Anthony Mora is a Los Angeles publicist, former journalist and magazine editor, entrepreneur, author, playwright, and screenwriter.

==Public Relations==

Anthony Mora is the founder of Los Angeles-based Anthony Mora Communications, a private company in the PR Agencies industry. Founded in 1990, the agency specializes in media placement, image development, SEO, social media and media training.

As a public relations and media relations expert, Mora has been featured in a number of media outlets including The New York Times, the Los Angeles Times, The Wall Street Journal, CNN, the BBC. His firm represents clients in fields including health, beauty, law, publishing, film, entertainment, technology, and business.

Anthony Mora Communications, Inc. has represented clients including The J Sisters, Hackensack University Medical Center, The Abi Fashion Collection and The Charles Winston Collection, Chuck Henry, HarperCollins and Putnam Publishing. The firm has placed clients in a wide range of media outlets, including Time, Newsweek, 60 Minutes, Vogue, CNN, People, the Today Show, and hundreds of other local, national, and international media outlets.

In 2002, Mora won the Irwin Award for Book Publicist of the Year (Best Fiction Campaign).

Mora's clients in the film industry have included Paramount Pictures, Bigfoot Entertainment, Mitch Anderson, Hilary Henkin, and actresses Roxana Brusso and Holly Hunter.

Mora also works with a number of artists from painters and sculptors to authors, directors and designers. He leads a program titled "P.R. For Artists".

==Books==
Mora is the author of two non-fiction books, including:

- The Alchemy of Success (motivational, management, leadership; 1997).

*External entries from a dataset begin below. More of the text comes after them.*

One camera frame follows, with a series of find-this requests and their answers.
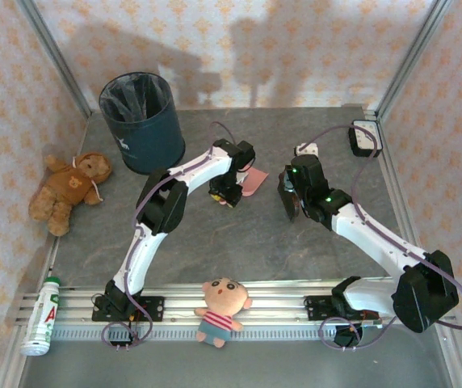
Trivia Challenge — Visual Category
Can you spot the cartoon boy plush doll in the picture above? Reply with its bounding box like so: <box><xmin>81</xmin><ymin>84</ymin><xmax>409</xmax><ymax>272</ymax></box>
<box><xmin>193</xmin><ymin>276</ymin><xmax>254</xmax><ymax>348</ymax></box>

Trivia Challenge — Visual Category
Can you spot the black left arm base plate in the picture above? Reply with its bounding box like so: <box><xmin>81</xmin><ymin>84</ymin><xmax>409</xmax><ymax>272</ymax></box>
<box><xmin>91</xmin><ymin>296</ymin><xmax>165</xmax><ymax>323</ymax></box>

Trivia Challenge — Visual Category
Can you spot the aluminium table side rail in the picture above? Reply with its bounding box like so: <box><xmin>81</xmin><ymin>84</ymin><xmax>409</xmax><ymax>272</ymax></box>
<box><xmin>0</xmin><ymin>236</ymin><xmax>61</xmax><ymax>388</ymax></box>
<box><xmin>376</xmin><ymin>116</ymin><xmax>434</xmax><ymax>292</ymax></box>

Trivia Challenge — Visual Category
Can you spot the black square table clock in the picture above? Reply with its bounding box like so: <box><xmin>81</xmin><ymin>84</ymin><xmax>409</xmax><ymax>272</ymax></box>
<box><xmin>347</xmin><ymin>119</ymin><xmax>384</xmax><ymax>158</ymax></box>

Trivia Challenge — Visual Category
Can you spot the black bin liner bag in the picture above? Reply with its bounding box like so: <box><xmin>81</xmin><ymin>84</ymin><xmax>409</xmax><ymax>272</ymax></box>
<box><xmin>101</xmin><ymin>74</ymin><xmax>172</xmax><ymax>122</ymax></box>

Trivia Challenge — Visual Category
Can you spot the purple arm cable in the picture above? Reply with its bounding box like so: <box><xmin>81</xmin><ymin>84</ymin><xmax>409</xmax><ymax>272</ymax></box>
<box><xmin>305</xmin><ymin>124</ymin><xmax>462</xmax><ymax>352</ymax></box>
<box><xmin>100</xmin><ymin>121</ymin><xmax>248</xmax><ymax>352</ymax></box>

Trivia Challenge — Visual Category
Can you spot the wide aluminium mounting rail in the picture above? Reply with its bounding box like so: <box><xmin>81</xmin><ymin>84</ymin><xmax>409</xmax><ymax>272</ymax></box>
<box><xmin>15</xmin><ymin>282</ymin><xmax>456</xmax><ymax>327</ymax></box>

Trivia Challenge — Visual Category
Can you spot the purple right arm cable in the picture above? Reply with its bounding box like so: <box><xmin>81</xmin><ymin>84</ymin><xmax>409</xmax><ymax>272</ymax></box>
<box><xmin>305</xmin><ymin>124</ymin><xmax>462</xmax><ymax>352</ymax></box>

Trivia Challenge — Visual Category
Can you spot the aluminium frame post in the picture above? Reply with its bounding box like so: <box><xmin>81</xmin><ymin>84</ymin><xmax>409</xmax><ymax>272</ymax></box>
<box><xmin>16</xmin><ymin>0</ymin><xmax>94</xmax><ymax>118</ymax></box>
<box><xmin>376</xmin><ymin>0</ymin><xmax>454</xmax><ymax>120</ymax></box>

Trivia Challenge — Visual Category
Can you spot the pink plastic dustpan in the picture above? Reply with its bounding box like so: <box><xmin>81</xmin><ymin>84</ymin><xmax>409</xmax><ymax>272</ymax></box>
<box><xmin>237</xmin><ymin>168</ymin><xmax>271</xmax><ymax>198</ymax></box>

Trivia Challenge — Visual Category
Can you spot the white plastic drink bottle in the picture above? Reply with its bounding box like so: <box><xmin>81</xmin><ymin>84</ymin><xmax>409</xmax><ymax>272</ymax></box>
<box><xmin>19</xmin><ymin>276</ymin><xmax>62</xmax><ymax>356</ymax></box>

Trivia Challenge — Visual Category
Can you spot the dark wooden brush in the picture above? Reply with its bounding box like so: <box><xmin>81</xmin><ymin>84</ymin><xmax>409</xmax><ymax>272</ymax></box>
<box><xmin>277</xmin><ymin>168</ymin><xmax>305</xmax><ymax>223</ymax></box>

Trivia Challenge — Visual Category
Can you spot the slotted grey cable duct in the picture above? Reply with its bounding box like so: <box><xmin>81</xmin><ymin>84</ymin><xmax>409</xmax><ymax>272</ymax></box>
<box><xmin>48</xmin><ymin>327</ymin><xmax>380</xmax><ymax>343</ymax></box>

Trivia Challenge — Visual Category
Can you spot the dark blue trash bin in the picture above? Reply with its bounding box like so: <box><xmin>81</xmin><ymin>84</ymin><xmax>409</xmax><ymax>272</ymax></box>
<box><xmin>99</xmin><ymin>72</ymin><xmax>187</xmax><ymax>175</ymax></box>

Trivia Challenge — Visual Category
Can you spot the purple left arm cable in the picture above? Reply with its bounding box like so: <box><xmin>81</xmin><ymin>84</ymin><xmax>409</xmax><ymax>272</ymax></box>
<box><xmin>100</xmin><ymin>121</ymin><xmax>248</xmax><ymax>352</ymax></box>

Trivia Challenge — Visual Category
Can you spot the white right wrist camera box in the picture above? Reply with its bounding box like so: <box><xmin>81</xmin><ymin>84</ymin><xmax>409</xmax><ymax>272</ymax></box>
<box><xmin>294</xmin><ymin>141</ymin><xmax>320</xmax><ymax>157</ymax></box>

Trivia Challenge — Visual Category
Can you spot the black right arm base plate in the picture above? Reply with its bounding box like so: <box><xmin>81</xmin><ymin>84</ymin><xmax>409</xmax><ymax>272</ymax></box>
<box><xmin>304</xmin><ymin>294</ymin><xmax>380</xmax><ymax>324</ymax></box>

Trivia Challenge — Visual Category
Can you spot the brown teddy bear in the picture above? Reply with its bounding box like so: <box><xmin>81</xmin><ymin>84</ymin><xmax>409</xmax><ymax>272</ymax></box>
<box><xmin>27</xmin><ymin>151</ymin><xmax>114</xmax><ymax>238</ymax></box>

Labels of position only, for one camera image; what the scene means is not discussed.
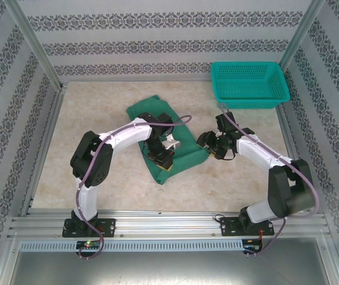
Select green long pants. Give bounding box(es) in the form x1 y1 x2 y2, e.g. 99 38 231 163
126 94 210 185

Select teal plastic mesh basket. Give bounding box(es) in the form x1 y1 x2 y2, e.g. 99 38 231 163
210 61 291 110

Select right controller circuit board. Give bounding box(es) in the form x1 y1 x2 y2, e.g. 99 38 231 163
243 239 264 252

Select controller circuit board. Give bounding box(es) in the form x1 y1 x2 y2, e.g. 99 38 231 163
76 240 102 249
243 239 264 252

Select grey sheet metal panel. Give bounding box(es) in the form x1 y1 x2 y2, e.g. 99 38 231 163
0 251 339 285

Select left controller circuit board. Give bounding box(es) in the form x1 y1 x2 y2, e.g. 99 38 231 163
76 240 102 249

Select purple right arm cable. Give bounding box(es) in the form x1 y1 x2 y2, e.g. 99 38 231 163
220 103 320 258

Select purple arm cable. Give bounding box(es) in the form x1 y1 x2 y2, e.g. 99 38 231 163
220 103 320 258
75 115 193 261

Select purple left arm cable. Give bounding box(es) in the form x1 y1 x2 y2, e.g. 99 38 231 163
75 115 193 261

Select aluminium mounting rail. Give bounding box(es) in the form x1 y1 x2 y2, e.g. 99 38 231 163
7 210 327 239

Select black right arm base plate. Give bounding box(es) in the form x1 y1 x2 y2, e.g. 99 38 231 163
220 216 275 238

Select grey slotted cable duct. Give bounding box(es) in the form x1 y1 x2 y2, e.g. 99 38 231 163
19 239 245 252

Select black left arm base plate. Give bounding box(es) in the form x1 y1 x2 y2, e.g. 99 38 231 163
62 218 116 238

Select aluminium frame post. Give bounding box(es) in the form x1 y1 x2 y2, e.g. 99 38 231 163
4 0 69 90
278 0 327 68

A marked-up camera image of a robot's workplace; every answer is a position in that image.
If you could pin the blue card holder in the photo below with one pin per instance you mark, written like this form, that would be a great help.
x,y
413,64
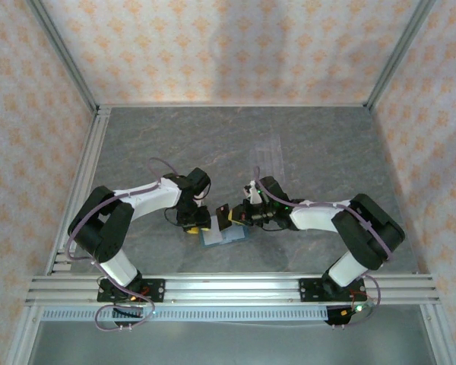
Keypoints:
x,y
237,236

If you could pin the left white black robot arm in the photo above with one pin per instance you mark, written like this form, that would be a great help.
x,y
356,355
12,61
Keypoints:
x,y
156,199

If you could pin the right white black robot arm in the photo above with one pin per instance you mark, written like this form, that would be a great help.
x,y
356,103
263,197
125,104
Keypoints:
x,y
315,218

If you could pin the clear acrylic card stand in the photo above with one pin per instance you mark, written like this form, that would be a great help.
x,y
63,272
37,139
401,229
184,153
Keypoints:
x,y
268,152

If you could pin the grey metal sheet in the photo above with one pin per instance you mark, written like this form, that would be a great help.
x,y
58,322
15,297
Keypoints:
x,y
232,344

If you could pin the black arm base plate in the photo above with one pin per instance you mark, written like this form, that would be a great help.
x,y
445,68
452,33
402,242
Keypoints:
x,y
308,285
154,285

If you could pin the wide aluminium frame rail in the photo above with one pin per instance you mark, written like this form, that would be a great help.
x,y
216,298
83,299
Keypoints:
x,y
232,289

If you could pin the aluminium side floor rail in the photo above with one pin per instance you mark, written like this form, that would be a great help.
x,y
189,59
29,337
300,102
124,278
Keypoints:
x,y
81,190

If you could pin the thin aluminium rear rail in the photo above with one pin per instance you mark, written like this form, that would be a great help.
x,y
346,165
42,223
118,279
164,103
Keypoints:
x,y
232,104

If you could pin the aluminium frame post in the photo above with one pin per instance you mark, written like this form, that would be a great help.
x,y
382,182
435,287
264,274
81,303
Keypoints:
x,y
436,334
63,53
26,334
399,53

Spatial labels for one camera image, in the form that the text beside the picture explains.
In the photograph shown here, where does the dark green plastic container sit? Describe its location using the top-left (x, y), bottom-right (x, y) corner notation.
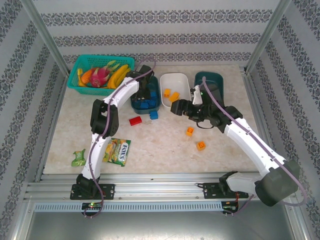
top-left (194, 71), bottom-right (225, 101)
top-left (129, 74), bottom-right (161, 115)

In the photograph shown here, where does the orange toy fruit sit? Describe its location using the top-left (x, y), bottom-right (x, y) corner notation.
top-left (81, 69), bottom-right (94, 84)

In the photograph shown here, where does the yellow toy banana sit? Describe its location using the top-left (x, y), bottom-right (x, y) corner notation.
top-left (107, 64), bottom-right (130, 90)
top-left (113, 67), bottom-right (131, 90)

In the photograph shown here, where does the pink toy dragon fruit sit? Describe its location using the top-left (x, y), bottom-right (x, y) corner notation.
top-left (88, 59), bottom-right (121, 88)

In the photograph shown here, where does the small yellow toy fruit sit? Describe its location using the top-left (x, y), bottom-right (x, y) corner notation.
top-left (76, 67), bottom-right (85, 87)

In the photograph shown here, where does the aluminium front rail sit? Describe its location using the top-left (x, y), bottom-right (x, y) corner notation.
top-left (23, 172), bottom-right (262, 202)

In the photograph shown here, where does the small circuit board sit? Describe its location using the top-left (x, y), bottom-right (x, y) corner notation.
top-left (223, 200), bottom-right (240, 213)
top-left (81, 202), bottom-right (105, 210)

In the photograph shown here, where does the teal plastic mesh basket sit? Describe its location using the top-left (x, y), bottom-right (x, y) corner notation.
top-left (66, 54), bottom-right (136, 98)

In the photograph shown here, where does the aluminium side rail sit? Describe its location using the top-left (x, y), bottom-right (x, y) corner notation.
top-left (34, 71), bottom-right (71, 182)
top-left (241, 66), bottom-right (267, 173)

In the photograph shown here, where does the green Fox's candy packet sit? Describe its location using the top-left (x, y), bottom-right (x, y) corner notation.
top-left (102, 138), bottom-right (132, 166)

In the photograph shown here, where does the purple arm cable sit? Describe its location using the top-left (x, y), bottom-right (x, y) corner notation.
top-left (202, 76), bottom-right (308, 207)
top-left (83, 56), bottom-right (157, 220)

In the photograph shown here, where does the slotted grey cable duct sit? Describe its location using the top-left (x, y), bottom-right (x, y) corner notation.
top-left (33, 201), bottom-right (224, 213)

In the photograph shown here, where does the green snack packet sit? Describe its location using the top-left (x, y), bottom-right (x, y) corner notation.
top-left (71, 149), bottom-right (87, 167)

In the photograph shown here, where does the white plastic container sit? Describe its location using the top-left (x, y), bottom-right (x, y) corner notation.
top-left (159, 72), bottom-right (190, 109)

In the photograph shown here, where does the aluminium frame post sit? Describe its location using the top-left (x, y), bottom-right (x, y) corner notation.
top-left (246, 0), bottom-right (292, 73)
top-left (21, 0), bottom-right (70, 75)

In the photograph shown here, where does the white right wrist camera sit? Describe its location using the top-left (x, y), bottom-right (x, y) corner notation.
top-left (191, 84), bottom-right (204, 106)

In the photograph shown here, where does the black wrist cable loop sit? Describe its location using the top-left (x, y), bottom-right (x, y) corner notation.
top-left (196, 119), bottom-right (213, 130)

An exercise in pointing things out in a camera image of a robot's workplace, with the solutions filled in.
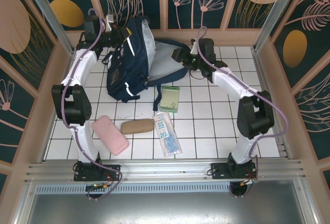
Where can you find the navy blue backpack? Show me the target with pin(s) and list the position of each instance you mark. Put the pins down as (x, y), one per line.
(129, 69)

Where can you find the green notebook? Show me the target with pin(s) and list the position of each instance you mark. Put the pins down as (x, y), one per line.
(169, 99)

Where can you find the clear pack of blue pens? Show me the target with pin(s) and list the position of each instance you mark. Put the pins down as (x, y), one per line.
(166, 134)

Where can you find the tan fabric glasses case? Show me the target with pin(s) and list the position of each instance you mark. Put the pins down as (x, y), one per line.
(136, 126)

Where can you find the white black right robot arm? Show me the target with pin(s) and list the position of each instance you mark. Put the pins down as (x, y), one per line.
(232, 82)

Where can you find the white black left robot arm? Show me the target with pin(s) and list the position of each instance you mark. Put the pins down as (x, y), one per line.
(80, 64)

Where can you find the pink pencil case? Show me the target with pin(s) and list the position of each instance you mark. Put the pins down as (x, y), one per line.
(111, 135)

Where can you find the grey metal sheet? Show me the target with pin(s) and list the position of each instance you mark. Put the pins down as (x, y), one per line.
(165, 208)

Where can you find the aluminium frame post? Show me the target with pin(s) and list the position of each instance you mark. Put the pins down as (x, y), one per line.
(49, 15)
(276, 13)

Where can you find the aluminium side rail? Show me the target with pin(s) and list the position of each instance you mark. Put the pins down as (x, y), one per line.
(270, 100)

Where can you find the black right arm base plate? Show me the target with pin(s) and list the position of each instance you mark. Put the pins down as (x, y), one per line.
(219, 170)

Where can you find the aluminium mounting rail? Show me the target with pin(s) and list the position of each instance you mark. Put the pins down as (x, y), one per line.
(165, 167)

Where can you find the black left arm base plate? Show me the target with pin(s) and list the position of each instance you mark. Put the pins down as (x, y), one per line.
(113, 171)

ISBN 978-0-935016-21-5
- Spin to Win (advertising, marketing, investing; 2003)—Mora's "Zen of media relations," which offers essential truths about getting the media to pay attention to you and/or your company. ISBN 978-1-930709-28-7

==Plays==
In 2006, Anthony served as the playwright-in-residence at The Sidewalk Studio Theatre. The theatre produced Anthony's play, P.O.P.: The Principles of Perfection, and the world premiere of the full play of Bang! A Love Story.

Mora is the author of five plays:

- Bang! A Love Story (Dragonon Incorporated; 2005). ISBN 978-0-9763398-4-7 Scenes from the controversial, award-winning Bang! featuring ER actress Linda Cardellini were performed at the Acme Theater in Los Angeles and The American Place Theater in New York. Bang! features characters whose core values are upended by youth, and was described in a Los Angeles Times review as "a blend of Vladimir Nabokov and Bret Easton Ellis."
- P.O.P.: The Principles of Perfection (2006) spotlights America's obsession with pop culture, pop stars, pop psychology and pop transformation.
- Modern Love (2009) follows one of Hollywood's most successful blockbuster producers, whose obsession with his directorial debut takes him down a dark, precarious path.
- Silencing Silas (2012) is a one act noir play that features a lethal female lead.
- Hang Fire (2012) is suffused with Mora's trademark edgy, dark humor. It explores the shadow side of sex and power through a sex therapy group turned private revenge clique set on a dangerous vigilante mission.